- Task objective
Somewhere below is a line with "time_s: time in" and, later, a line with "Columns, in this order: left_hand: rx"; repeat those two lines and all the lines between them, exactly as they are.

(Excerpts from a dataset)
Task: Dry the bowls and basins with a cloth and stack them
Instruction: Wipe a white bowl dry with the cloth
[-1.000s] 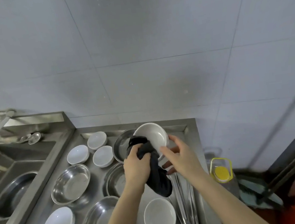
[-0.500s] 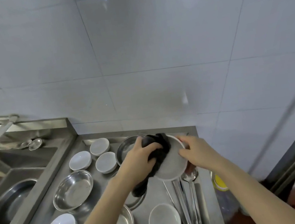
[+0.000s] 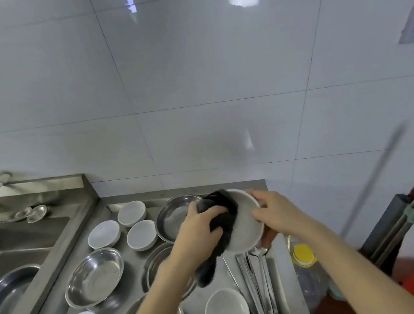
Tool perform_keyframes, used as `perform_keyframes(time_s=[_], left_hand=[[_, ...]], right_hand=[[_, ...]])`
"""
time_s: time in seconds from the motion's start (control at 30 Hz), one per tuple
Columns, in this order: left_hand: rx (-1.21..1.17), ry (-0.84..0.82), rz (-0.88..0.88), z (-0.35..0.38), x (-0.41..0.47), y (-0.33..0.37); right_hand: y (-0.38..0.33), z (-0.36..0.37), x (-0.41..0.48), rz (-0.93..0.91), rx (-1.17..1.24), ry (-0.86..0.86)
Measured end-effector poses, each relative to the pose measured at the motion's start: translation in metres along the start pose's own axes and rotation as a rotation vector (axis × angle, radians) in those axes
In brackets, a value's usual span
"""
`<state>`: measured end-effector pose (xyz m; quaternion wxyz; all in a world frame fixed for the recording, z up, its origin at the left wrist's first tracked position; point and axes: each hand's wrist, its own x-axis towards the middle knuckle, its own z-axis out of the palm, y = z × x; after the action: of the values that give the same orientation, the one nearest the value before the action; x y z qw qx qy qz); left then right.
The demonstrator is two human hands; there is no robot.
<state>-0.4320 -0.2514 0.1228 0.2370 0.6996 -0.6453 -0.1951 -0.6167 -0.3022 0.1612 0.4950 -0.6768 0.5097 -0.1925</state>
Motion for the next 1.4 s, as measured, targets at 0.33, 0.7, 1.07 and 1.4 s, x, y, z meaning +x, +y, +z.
perform_keyframes(time_s=[0.33, 0.7, 1.07, 1.4], left_hand=[[-0.493, 0.37, -0.29, 0.012, 0.003, 0.001], [0.055, 0.067, 0.042, -0.005, 0.015, -0.022], [-0.484, 0.389, -0.347, 0.029, 0.016, 0.014], [-0.062, -0.083, 0.111, -0.01, 0.034, -0.036]], right_hand=[[-0.006, 0.051, 0.003, -0.134, 0.067, 0.27], [0.0, 0.018, 0.022, -0.136, -0.252, 0.08], [0.008, 0.054, 0.051, -0.151, 0.032, 0.467], [-0.013, -0.006, 0.061, -0.127, -0.357, -0.188]])
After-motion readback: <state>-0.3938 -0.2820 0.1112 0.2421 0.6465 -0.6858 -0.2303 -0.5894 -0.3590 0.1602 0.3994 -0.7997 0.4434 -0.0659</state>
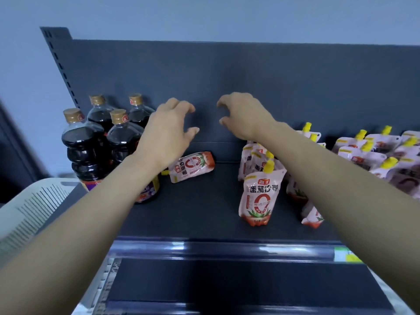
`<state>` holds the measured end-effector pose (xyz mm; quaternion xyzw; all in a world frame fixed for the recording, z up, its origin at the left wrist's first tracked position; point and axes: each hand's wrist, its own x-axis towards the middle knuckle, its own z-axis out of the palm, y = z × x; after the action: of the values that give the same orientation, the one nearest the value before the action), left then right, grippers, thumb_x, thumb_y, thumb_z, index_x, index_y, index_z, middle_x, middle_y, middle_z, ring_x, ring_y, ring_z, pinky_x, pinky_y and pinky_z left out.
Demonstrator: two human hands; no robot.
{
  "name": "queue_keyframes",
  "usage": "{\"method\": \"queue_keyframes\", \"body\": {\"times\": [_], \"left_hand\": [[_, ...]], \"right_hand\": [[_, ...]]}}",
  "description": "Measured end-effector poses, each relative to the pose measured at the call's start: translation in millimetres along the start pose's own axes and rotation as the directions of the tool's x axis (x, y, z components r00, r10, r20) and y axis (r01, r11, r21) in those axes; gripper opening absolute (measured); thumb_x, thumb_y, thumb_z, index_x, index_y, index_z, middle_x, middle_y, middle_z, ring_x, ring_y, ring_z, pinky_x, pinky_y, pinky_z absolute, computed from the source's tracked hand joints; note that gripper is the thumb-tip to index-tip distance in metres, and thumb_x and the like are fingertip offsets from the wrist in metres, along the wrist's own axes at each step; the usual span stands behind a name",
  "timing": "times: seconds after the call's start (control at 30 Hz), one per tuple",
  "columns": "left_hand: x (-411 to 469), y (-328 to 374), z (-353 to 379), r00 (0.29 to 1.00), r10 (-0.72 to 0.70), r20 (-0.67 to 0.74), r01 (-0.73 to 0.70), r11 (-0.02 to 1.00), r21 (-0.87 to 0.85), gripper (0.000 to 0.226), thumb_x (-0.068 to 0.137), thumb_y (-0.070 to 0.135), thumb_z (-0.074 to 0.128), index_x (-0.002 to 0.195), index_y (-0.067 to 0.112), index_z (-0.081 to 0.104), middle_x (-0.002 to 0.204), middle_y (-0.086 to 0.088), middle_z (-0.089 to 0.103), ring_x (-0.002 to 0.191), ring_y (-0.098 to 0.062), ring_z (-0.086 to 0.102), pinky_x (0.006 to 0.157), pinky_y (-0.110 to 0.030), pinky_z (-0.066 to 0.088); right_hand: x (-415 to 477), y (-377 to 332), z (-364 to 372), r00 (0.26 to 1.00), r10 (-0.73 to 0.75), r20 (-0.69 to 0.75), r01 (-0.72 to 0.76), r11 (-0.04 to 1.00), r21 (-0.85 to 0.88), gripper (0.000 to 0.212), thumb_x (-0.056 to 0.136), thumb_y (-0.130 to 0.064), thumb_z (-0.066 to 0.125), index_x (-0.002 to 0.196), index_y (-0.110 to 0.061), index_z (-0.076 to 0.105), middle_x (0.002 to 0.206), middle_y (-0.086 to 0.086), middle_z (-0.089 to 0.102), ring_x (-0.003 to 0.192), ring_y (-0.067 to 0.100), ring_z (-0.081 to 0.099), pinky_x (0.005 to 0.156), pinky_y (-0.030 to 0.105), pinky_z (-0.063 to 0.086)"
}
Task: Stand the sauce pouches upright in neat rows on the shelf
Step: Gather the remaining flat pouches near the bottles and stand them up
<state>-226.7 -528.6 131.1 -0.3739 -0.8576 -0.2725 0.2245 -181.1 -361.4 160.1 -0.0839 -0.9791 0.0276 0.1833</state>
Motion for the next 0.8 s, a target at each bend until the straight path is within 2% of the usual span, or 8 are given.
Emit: {"method": "queue_keyframes", "body": {"times": [0.17, 0.33, 0.5, 0.67, 0.8], "left_hand": [[-18, -14, -7, 1.000, 0.022, 0.003, -0.022, 0.994, 0.110, 0.042, 0.084, 0.019, 0.064, 0.123, 0.008, 0.053, 0.119, -0.014, 0.055, 0.110, -0.033, 0.051, 0.097, -0.048, 0.040], [-28, -26, -4, 0.999, 0.032, 0.044, -0.042, 0.966, 0.253, 0.040, 0.084, 0.017, 0.062, 0.121, 0.005, 0.054, 0.116, -0.017, 0.056, 0.105, -0.036, 0.050, 0.091, -0.047, 0.040], [-30, -36, 7, 0.996, 0.024, 0.082, -0.053, 0.926, 0.374, 0.039, 0.084, 0.017, 0.061, 0.120, 0.005, 0.054, 0.115, -0.016, 0.056, 0.104, -0.036, 0.049, 0.089, -0.043, 0.037], [-23, -43, 18, 0.993, -0.007, 0.120, -0.044, 0.907, 0.418, 0.039, 0.085, 0.018, 0.061, 0.120, 0.004, 0.054, 0.116, -0.016, 0.057, 0.104, -0.036, 0.050, 0.089, -0.043, 0.038], [-13, -46, 21, 0.991, -0.053, 0.119, -0.009, 0.884, 0.467, 0.035, 0.083, 0.016, 0.062, 0.115, 0.002, 0.057, 0.110, -0.019, 0.058, 0.099, -0.039, 0.052, 0.084, -0.048, 0.040]], "right_hand": [[12, -23, 17, 0.994, -0.095, 0.057, 0.096, 0.995, -0.013, 0.040, 0.089, -0.015, 0.055, 0.129, -0.012, 0.053, 0.129, 0.014, 0.056, 0.120, 0.034, 0.050, 0.096, 0.041, 0.044], [31, -34, 42, 0.967, -0.207, 0.149, 0.214, 0.976, -0.033, 0.038, 0.088, -0.015, 0.057, 0.126, -0.010, 0.055, 0.126, 0.015, 0.059, 0.116, 0.035, 0.053, 0.094, 0.046, 0.047], [65, -36, 75, 0.913, -0.270, 0.306, 0.299, 0.953, -0.054, 0.039, 0.086, -0.012, 0.058, 0.125, -0.010, 0.055, 0.125, 0.016, 0.059, 0.113, 0.036, 0.056, 0.091, 0.044, 0.050], [96, -36, 114, 0.789, -0.233, 0.568, 0.331, 0.941, -0.074, 0.054, 0.083, -0.023, 0.066, 0.134, -0.010, 0.051, 0.131, 0.012, 0.057, 0.114, 0.031, 0.058, 0.094, 0.040, 0.051], [114, -38, 149, 0.667, -0.228, 0.709, 0.389, 0.918, -0.070, 0.063, 0.083, -0.030, 0.069, 0.136, -0.004, 0.048, 0.133, 0.012, 0.057, 0.116, 0.030, 0.058, 0.096, 0.039, 0.050]]}}
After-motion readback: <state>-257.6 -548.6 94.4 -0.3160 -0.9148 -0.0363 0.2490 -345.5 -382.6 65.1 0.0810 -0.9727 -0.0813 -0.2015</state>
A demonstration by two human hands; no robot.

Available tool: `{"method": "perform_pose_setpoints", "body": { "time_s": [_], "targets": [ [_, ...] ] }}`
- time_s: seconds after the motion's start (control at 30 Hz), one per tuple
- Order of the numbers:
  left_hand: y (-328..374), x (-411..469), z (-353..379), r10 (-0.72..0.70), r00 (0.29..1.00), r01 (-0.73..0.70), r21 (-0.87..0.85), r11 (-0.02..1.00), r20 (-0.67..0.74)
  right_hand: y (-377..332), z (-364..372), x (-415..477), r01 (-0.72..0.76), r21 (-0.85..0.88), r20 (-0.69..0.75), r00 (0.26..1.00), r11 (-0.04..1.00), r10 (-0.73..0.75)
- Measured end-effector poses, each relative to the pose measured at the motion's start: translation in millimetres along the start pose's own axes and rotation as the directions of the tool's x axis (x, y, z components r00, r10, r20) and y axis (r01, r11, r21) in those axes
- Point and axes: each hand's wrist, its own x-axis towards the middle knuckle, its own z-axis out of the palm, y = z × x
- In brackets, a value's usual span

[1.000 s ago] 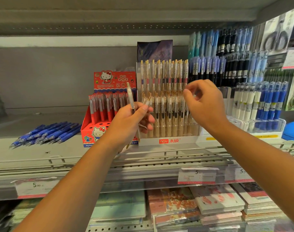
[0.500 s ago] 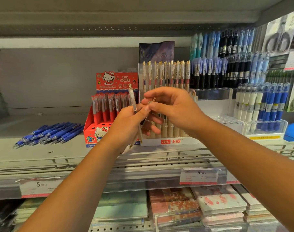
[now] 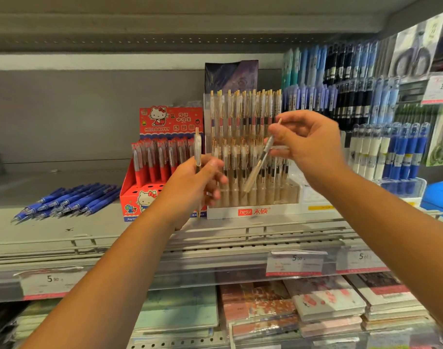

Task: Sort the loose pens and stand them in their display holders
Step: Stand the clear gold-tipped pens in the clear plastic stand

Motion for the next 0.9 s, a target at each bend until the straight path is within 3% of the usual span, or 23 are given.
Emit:
{"method": "perform_pose_setpoints", "body": {
  "time_s": [0.1,0.37,0.43,0.7,0.9],
  "targets": [
    [-3.8,3.3,-2.9,-0.014,1.0,0.015,0.071,0.997,-0.016,3.7,-13.9,9.5,0.072,-0.129,-0.105,0.991,0.989,-0.086],
    [1.6,6.3,1.4,-0.078,0.997,0.07,-0.275,0.959,-0.019,16.3,-37.8,22.6,0.14,-0.374,-0.186,0.957,0.917,-0.222],
    [1.7,5.3,2.1,-0.064,0.997,0.051,-0.243,0.969,-0.042,21.0,-37.6,22.1,0.138,-0.39,-0.18,0.958,0.91,-0.222],
    [-0.9,2.2,-0.5,0.135,0.986,-0.117,0.165,0.979,-0.101,38.7,-29.1,17.5,0.135,-0.486,-0.041,0.983,0.864,-0.177],
    [-2.2,2.4,0.0,0.171,0.978,-0.15,0.167,0.975,-0.121,41.4,-26.2,14.7,0.143,-0.548,0.033,0.988,0.824,-0.149]
  ]
}}
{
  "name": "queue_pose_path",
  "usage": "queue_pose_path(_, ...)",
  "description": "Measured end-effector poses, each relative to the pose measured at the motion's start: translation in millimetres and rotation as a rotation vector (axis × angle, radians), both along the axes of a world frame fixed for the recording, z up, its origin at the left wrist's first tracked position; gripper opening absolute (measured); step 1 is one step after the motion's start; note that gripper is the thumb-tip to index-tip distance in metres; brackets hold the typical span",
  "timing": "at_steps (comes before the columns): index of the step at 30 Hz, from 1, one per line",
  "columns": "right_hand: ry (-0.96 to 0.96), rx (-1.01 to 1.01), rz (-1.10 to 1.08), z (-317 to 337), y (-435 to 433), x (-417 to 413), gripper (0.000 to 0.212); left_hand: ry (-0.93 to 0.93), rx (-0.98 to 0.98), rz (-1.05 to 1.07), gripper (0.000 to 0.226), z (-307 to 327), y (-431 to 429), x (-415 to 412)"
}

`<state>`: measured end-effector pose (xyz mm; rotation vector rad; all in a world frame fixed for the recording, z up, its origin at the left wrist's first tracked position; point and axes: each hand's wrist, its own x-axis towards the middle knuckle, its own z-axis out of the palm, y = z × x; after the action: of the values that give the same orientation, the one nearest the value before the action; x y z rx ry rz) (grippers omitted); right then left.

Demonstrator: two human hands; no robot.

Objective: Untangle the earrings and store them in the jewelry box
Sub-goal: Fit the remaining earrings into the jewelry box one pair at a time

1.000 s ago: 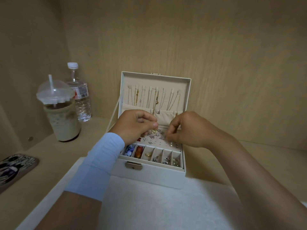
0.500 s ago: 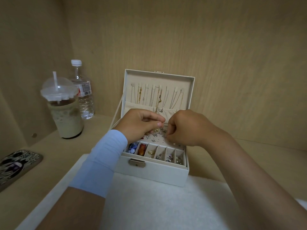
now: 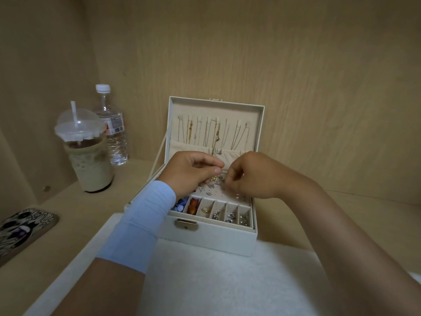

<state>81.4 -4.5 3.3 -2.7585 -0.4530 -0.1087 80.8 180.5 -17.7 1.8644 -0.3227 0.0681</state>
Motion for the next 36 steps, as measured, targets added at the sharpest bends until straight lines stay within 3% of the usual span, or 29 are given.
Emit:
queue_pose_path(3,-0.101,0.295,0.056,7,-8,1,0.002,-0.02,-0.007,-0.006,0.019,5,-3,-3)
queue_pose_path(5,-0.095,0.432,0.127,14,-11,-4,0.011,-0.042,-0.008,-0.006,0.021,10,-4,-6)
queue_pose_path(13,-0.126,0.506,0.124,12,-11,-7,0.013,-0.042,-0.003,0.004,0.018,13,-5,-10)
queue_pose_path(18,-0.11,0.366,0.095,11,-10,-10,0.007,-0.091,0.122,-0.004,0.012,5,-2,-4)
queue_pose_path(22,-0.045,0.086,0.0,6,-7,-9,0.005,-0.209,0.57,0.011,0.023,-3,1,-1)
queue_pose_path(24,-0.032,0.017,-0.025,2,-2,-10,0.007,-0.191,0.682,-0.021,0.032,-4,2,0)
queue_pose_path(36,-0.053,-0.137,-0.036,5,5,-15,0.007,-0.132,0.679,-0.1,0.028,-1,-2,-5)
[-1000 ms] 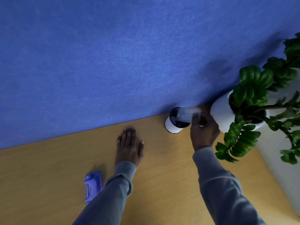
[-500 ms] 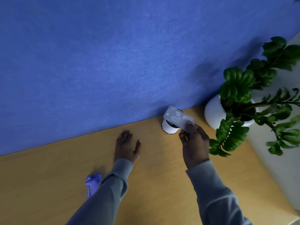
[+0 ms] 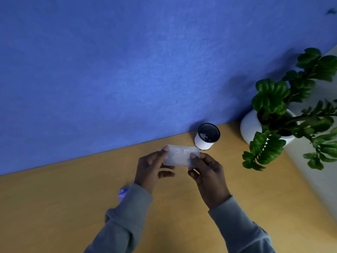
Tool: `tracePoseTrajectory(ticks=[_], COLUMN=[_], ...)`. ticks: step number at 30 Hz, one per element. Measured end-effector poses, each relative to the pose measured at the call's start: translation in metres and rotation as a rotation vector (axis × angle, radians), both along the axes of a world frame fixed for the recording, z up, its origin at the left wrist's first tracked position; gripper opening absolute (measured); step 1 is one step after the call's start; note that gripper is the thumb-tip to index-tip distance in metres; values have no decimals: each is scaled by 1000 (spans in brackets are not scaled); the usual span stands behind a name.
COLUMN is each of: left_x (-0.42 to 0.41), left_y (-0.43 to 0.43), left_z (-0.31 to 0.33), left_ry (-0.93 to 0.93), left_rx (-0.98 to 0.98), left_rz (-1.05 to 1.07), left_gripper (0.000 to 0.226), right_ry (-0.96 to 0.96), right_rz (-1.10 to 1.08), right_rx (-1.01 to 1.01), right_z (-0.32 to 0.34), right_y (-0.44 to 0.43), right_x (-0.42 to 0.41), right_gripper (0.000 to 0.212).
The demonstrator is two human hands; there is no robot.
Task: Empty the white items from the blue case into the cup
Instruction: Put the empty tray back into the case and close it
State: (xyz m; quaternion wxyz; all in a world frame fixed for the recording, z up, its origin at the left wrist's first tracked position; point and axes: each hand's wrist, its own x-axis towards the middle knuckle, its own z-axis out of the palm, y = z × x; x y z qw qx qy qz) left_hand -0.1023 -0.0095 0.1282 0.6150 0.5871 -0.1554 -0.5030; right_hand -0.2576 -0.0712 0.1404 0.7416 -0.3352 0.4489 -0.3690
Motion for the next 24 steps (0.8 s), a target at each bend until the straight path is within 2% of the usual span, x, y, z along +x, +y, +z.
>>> tracePoseTrajectory(ticks=[4,9,13,16,19,24], left_x=[-5,-9,-14,-18,-24,-30], left_y=[24,49,65,74,81,90], left_z=[13,16,13,12,13,14], left_ry=[-58,-45,9,38,41,48], left_rx=[26,47,49,33,19,43], left_rz=[16,98,170,214,224,281], left_gripper=[16,9,6,5,5,7], right_ry=[2,-4,-67,-233,-422,-526], right_rz=[62,106,88,109,119,138], right_rx=[5,-14,41,167,257,320], right_z=[-1,3,5,3,0,-2], right_y=[17,31,42,54,68,77], right_x=[-1,3,13,22,30,41], right_gripper=[7,12,29,44,51,50])
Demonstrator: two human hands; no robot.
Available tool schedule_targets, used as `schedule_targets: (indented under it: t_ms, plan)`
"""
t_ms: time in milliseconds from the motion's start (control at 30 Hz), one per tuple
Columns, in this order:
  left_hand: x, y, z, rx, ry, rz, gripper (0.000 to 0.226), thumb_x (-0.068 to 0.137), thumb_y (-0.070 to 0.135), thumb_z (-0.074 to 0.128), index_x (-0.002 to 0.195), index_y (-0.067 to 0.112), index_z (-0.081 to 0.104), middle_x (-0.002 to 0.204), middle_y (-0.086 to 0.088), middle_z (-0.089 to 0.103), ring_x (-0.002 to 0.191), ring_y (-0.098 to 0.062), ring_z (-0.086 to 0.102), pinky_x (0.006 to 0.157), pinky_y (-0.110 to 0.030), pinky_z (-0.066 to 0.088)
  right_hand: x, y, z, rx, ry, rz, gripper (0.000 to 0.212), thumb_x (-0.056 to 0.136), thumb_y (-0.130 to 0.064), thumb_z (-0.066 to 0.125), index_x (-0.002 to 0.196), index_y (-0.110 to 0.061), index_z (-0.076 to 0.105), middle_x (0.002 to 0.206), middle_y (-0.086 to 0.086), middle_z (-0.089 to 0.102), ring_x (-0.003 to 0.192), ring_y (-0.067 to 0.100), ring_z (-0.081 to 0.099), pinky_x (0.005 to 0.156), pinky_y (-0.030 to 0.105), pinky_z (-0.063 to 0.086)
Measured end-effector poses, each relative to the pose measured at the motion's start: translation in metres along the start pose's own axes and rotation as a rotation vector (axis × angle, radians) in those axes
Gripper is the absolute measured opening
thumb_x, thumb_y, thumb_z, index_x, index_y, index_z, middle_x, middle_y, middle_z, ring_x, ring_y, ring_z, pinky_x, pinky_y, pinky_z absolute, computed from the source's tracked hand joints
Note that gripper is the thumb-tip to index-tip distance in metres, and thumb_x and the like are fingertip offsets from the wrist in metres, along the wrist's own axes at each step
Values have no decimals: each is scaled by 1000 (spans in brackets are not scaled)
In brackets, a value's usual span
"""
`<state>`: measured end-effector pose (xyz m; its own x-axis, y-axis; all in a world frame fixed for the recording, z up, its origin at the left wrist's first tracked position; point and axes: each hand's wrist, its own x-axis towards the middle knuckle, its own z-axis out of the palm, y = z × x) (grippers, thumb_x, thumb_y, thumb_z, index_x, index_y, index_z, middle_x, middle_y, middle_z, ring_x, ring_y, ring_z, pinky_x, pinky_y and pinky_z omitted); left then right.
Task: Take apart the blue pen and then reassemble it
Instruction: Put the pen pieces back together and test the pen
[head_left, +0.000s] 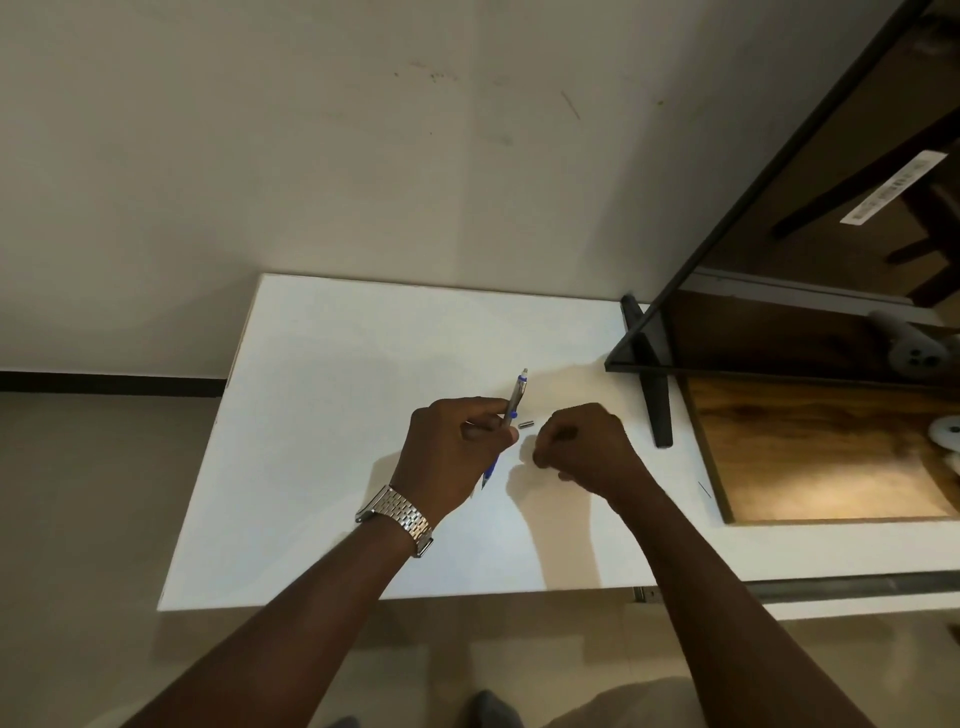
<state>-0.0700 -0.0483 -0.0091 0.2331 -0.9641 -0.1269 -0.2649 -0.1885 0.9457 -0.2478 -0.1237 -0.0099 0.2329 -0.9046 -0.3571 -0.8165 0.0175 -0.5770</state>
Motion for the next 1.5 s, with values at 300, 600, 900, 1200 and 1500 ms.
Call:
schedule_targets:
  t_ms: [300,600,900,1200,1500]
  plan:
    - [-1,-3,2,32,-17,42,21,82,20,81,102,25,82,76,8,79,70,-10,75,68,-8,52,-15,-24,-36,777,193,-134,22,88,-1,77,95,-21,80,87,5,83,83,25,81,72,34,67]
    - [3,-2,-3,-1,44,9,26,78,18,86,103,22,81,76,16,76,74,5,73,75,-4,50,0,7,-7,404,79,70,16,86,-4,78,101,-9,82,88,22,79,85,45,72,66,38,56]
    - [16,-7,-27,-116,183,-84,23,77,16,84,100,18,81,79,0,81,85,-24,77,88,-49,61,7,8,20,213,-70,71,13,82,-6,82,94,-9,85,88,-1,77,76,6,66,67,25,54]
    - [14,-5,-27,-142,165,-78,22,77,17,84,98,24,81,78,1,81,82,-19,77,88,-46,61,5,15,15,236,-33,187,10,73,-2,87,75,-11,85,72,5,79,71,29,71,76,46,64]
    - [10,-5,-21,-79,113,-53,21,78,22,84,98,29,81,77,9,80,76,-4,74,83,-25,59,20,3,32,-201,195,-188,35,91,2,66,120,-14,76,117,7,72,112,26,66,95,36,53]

- Answer to this task
time_s: time in seconds from the motion's start (control at 30 Hz), one per tuple
Columns, in this order: left_hand: rx (-1.21..1.17), ry (-0.84..0.82), rz (-0.88..0.88), z (-0.35..0.38), x (-0.41..0.47), y (-0.33..0.37); right_hand: y (-0.38..0.33), z (-0.36..0.37), x (-0.41..0.48), rz (-0.93..0.91), rx (-1.17..1.24), ry (-0.86..0.86)

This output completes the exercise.